Saturday, May 23, 2009

Evidences of God

Spirituality Column #133
May 26, 2009
Current in Carmel (IN) newspaper
Current in Westfield (IN) newspaper

Evidences of God
By Bob Walters

My elder son Eric is taking a Religious Studies minor in college and is always an interesting conversational partner during our car trips to and from school.

Eric, heading into his senior year at Purdue, is a baptized believer in Christ and walks his faith in a number of tangible ways – missions, campus ministries, Bible study leadership, youth group mentoring, worship musician, avid volunteer for assorted Kingdom activities, regular church-goer, chaplain of his fraternity, and (OK, I’m a bit biased) all around good-guy.

Plus, he’s a sinner like the rest of us. It’s ironic that we Christians, so often assailed by secularists for either being hypocrites or goody-two-shoes, are also the first to admit we are sinners.

That’s because being a sinner is the one and only thing that qualifies us for the grace of Christ. But I digress …

It’s easy to get through college thinking there is no God, being confused about God, just plain not thinking about God, or ridiculing God and those who believe in Him.

Eric’s faith, thankfully, is surviving both the college experience and what he’s learning about philosophy and theology.

On our most recent ride back down I-65, Eric mentioned a philosophy class this semester which discussed that there are just two kinds of arguments – evidential and logical.

An evidential argument, for example, would suggest that it is more likely God and evil in some way coexist. We see God, we see evil; both exist. A logical argument, differently, would note that a good God would not allow evil to exist, there is evil in the world, therefore God does not exist.

Conversation ensued … evidence obviates assumptions, while logic is wholly dependent on assumptions. Logic is harder to prove than evidence. “My concept of good outweighs God’s likelihood of existence” is a big, awful assumption, not evidence.

But here’s my point.

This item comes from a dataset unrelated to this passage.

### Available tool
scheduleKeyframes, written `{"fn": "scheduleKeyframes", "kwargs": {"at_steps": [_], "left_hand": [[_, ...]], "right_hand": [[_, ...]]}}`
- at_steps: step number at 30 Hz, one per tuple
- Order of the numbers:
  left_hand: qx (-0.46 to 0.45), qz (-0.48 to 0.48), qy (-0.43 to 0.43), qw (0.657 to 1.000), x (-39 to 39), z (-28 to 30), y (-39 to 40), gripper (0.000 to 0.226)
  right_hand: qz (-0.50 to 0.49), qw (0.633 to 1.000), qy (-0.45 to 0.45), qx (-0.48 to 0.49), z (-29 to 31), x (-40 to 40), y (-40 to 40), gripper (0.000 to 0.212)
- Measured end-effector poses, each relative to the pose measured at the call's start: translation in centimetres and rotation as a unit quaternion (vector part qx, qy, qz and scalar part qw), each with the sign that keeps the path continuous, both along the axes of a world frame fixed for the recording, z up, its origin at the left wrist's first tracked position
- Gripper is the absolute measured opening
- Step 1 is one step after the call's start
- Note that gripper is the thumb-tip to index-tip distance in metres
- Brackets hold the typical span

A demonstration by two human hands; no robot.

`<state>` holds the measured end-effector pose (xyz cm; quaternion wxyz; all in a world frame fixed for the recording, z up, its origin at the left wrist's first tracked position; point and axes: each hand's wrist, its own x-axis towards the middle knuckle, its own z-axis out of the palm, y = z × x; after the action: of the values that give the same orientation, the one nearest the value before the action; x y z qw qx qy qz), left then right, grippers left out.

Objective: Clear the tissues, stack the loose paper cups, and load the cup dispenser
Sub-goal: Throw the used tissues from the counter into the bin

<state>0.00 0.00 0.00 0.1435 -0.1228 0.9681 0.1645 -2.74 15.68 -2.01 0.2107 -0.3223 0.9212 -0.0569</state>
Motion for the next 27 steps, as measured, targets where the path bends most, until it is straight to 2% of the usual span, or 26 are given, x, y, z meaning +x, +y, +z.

Secularists – who in my experience are particularly queasy about being called “sinners” – immodestly fight against the idea of God’s existence, eternal salvation by Jesus Christ, and the indwelling of the Holy Spirit because they see no evidence … and call their position logical.

Look at a changed human life, look at a church full of believers, look at the Bible, look at beauty, look at love, experience an answered prayer, look at the sacrifice of Christ … evidence of God is everywhere, unless you assume it isn’t.

Walters (rlwcom@aol.com) was passively confused about God for roughly three decades, including college. Eric, by the way, is majoring in Aviation Management.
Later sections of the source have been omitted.